The world’s leading publication for data science, AI, and ML professionals.

10 Most Important SQL Commands Every Data Analyst Needs to Know

Querying data from a database doesn't need to be complicated

Photo by Shunya Koide on Unsplash
Photo by Shunya Koide on Unsplash

As a data analyst or data scientist, it doesn’t matter how good you are at creating fancy visualizations or how skilled you are at building complicated models – at its core, you need data in order to do those things.

When working at a large company, these data are typically stored in a database such that everyone can easily access and query the data that they need to do their job.

How do you query said data? Well, that’s where SQL comes in.

SQL is short for Structured Query Language and as the name suggests, it is a standardized language that is used to query or retrieve data from a relational database. Furthermore, it can also be used to perform various operations on the data such as filtering rows and columns as well as simple data manipulation.

One of the earliest observations that I made when I started working as a data analyst was that everybody around me knew how to use SQL, and I mean literally everybody. Whether if you are an intern who just recently joined the team or a senior analyst who has been around for a long time, this is a skill that everyone needs to know. This goes to show just how significant SQL is in the world of Data Science analytics.
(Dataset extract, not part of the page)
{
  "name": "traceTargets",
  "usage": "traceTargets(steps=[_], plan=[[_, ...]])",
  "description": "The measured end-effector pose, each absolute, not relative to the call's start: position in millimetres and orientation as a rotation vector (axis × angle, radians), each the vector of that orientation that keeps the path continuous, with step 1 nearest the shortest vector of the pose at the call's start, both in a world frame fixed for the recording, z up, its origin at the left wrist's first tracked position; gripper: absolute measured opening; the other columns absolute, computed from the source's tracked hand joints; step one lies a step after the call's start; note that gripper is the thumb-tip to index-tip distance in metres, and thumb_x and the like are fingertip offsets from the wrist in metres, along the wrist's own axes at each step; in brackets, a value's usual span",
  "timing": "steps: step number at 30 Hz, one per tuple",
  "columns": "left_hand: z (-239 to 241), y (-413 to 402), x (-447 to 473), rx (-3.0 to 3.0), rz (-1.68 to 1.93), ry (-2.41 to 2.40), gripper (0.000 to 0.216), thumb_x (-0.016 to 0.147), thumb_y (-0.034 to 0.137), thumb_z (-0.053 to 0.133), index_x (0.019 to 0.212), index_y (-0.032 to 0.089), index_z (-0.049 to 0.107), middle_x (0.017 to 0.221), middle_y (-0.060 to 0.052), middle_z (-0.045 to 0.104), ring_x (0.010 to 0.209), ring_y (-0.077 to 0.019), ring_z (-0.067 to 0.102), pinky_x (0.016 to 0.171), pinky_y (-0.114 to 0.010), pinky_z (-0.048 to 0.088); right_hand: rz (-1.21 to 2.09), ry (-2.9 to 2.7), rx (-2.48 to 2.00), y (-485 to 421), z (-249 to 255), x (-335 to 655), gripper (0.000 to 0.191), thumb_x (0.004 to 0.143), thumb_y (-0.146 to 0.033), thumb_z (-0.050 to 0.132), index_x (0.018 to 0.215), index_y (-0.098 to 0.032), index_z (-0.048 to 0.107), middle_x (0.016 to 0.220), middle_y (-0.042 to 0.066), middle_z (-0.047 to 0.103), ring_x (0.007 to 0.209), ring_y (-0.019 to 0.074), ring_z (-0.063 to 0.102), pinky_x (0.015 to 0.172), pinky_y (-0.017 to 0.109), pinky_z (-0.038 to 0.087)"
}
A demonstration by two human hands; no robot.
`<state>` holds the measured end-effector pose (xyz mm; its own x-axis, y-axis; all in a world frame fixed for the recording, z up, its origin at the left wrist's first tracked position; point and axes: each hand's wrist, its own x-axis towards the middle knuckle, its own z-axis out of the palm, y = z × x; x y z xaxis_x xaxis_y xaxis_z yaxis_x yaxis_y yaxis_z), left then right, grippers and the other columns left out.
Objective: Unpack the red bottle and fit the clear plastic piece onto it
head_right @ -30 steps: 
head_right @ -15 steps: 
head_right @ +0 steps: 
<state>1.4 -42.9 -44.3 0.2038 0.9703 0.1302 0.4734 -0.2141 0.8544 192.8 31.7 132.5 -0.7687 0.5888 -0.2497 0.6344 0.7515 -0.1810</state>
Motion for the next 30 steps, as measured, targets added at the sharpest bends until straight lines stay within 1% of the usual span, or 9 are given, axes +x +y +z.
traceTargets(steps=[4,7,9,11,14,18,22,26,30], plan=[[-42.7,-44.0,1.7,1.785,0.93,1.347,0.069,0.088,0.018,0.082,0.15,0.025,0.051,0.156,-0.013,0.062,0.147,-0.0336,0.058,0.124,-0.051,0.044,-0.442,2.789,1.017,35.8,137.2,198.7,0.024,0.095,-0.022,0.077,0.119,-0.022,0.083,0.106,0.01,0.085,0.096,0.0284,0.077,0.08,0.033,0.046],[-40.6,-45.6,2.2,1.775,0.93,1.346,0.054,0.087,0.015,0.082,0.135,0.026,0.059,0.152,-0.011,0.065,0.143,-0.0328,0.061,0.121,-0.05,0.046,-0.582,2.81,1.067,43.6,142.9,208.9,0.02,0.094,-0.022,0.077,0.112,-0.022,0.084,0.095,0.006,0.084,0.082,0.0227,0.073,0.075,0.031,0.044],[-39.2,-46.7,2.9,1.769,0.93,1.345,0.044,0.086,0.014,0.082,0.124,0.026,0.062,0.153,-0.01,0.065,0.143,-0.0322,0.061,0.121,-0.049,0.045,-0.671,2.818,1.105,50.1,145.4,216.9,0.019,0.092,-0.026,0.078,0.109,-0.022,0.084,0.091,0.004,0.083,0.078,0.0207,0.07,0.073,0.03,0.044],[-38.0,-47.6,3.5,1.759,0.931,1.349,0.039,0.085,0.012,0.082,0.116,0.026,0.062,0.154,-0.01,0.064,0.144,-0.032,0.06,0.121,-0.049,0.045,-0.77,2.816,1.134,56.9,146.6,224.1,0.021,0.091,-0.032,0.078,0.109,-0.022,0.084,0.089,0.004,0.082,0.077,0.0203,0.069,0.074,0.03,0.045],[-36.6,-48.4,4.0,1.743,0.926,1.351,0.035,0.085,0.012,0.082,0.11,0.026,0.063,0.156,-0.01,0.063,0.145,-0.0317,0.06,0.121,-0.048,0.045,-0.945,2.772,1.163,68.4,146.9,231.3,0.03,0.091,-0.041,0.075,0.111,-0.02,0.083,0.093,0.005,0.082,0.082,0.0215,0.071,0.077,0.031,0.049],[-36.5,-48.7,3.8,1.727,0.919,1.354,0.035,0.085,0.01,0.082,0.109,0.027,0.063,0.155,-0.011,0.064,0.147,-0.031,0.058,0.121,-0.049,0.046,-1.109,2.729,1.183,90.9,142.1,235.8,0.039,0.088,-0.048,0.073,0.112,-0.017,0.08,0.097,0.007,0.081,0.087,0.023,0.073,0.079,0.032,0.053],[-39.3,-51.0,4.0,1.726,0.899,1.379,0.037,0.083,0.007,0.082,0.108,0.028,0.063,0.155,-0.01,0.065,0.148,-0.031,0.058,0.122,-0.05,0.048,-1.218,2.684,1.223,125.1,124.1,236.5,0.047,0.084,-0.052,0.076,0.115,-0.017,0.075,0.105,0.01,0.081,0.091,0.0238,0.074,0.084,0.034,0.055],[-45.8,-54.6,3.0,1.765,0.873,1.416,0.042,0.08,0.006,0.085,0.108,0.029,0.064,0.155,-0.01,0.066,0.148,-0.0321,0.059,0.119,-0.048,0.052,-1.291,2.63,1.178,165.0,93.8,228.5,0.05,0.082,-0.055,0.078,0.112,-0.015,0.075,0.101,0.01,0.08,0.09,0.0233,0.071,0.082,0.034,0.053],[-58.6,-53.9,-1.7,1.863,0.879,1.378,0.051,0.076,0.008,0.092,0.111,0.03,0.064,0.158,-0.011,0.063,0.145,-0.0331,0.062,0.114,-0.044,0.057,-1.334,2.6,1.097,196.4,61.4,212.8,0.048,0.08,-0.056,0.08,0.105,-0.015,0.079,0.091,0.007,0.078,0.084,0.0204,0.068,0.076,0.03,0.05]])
In light of this, I wanted to highlight the top 10 SQL commands in this blog post to help you get started on your journey with using SQL but more importantly, I will be demonstrating each command using practical examples in order to simulate the feeling of actually working with a database.

To do this, we will be using SQL Fiddle, a handy application for testing and sharing SQL queries online. For the purpose of this tutorial, I have created two mock tables called transaction and customers, which represent the transactions of a supermarket chain and customer profile respectively.


1. SELECT and FROM

SELECT and FROM form the foundation of all SQL queries. The most basic SQL query will involve these two commands and as the query gets more complex, more commands will be added on top of them.
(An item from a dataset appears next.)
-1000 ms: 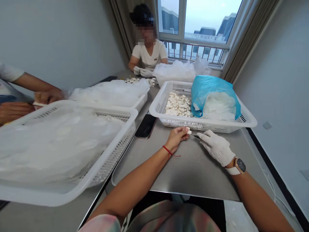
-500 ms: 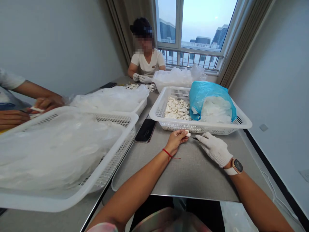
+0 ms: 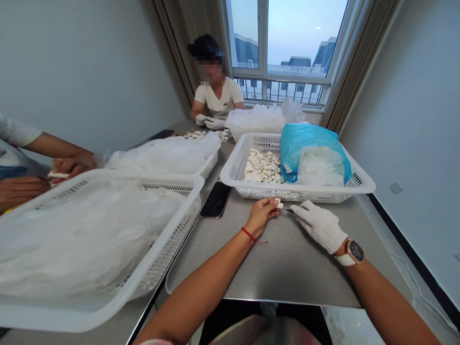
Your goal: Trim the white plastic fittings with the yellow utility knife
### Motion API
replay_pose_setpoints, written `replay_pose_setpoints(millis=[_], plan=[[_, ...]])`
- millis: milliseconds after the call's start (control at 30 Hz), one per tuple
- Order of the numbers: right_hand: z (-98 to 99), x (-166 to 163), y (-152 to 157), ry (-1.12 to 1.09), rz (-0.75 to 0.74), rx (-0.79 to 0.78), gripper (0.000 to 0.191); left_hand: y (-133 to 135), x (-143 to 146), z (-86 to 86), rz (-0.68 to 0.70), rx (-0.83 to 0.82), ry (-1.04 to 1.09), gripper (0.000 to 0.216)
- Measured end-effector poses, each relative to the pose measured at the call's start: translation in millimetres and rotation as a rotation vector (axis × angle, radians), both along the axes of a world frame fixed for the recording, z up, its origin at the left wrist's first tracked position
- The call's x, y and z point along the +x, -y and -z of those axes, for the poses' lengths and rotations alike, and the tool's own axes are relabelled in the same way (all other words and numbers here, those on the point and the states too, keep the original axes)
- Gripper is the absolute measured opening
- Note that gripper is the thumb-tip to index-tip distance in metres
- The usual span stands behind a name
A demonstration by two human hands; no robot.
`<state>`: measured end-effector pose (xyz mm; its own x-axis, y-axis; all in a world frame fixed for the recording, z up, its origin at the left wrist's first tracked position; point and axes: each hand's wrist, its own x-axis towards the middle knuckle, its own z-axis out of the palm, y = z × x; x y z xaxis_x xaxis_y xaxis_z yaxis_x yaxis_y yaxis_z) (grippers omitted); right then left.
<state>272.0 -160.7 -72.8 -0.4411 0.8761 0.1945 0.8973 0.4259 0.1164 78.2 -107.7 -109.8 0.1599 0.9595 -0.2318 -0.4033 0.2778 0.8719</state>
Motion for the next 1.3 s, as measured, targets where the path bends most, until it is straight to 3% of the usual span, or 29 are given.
replay_pose_setpoints(millis=[400, 1300], plan=[[-2.6, 0.0, -1.6, -0.025, 0.001, -0.051, 0.035, 1.5, 2.0, 1.8, -0.017, 0.003, 0.0, 0.026], [5.4, 1.3, -9.0, 0.102, 0.088, -0.103, 0.036, -2.9, -5.5, 6.2, 0.093, -0.046, 0.116, 0.019]])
SELECT informs which columns you want to select whereas FROM specifies which table you want to query the data from.

Let’s now look at some examples in relation to the transaction table.

To view all the columns in the transaction table:

SELECT *
FROM transaction;

Suppose we only want specific columns in the transaction table:

SELECT transaction_id, purchase_date, sales
FROM transaction;

2. DISTINCT

DISTINCT is used to view the unique values in a column. For example, suppose we would like to see the unique dates with transactions:

SELECT DISTINCT purchase_date
FROM transaction;

3. WHERE

WHERE is used to filter rows that match a certain condition. Moreover, it is also often used with other operators such as AND, OR, BETWEEN, IN and LIKE to combine multiple conditions together.

Here are some examples:

SELECT *
FROM transaction
WHERE purchase_date = '2021-10-15';
SELECT *
FROM transaction
WHERE purchase_date = '2021-10-15'
AND store_location = 'Melbourne CBD';
SELECT *
FROM transaction
WHERE purchase_date = '2021-10-15'
OR store_location = 'Melbourne CBD';
SELECT *
FROM transaction
WHERE store_location IN ('Richmond', 'Brunswick', 'Kew');

4. % Wildcard

The % wildcard is used in a LIKE operator to match string patterns.

Before we look at how this wildcard works, let’s first examine the customer profile table. This table tells us the life stage and the premium status of a particular customer.

SELECT *
FROM customers;

Suppose now we want to filter out the rows in the customers’ table where the customer life stage starts with the word Young.

SELECT *
FROM customers 
WHERE customer_lifestage LIKE 'Young%';

Similarly, if we want to view the rows where the customer life stage ends with the word families.

SELECT *
FROM customers 
WHERE customer_lifestage LIKE '%families';

As you can see, SQL offers a quick and straightforward way to matching string patterns, which can be convenient in many situations when filtering out rows.

5. ORDER BY

ORDER BY can be used to sort the result of a query by a particular column either alphabetically or numerically. It can be ordered in two ways: DESC which is in descending order, or ASC which is in ascending order. Though you will notice that most people don’t write ASC in their queries as SQL sets this by default.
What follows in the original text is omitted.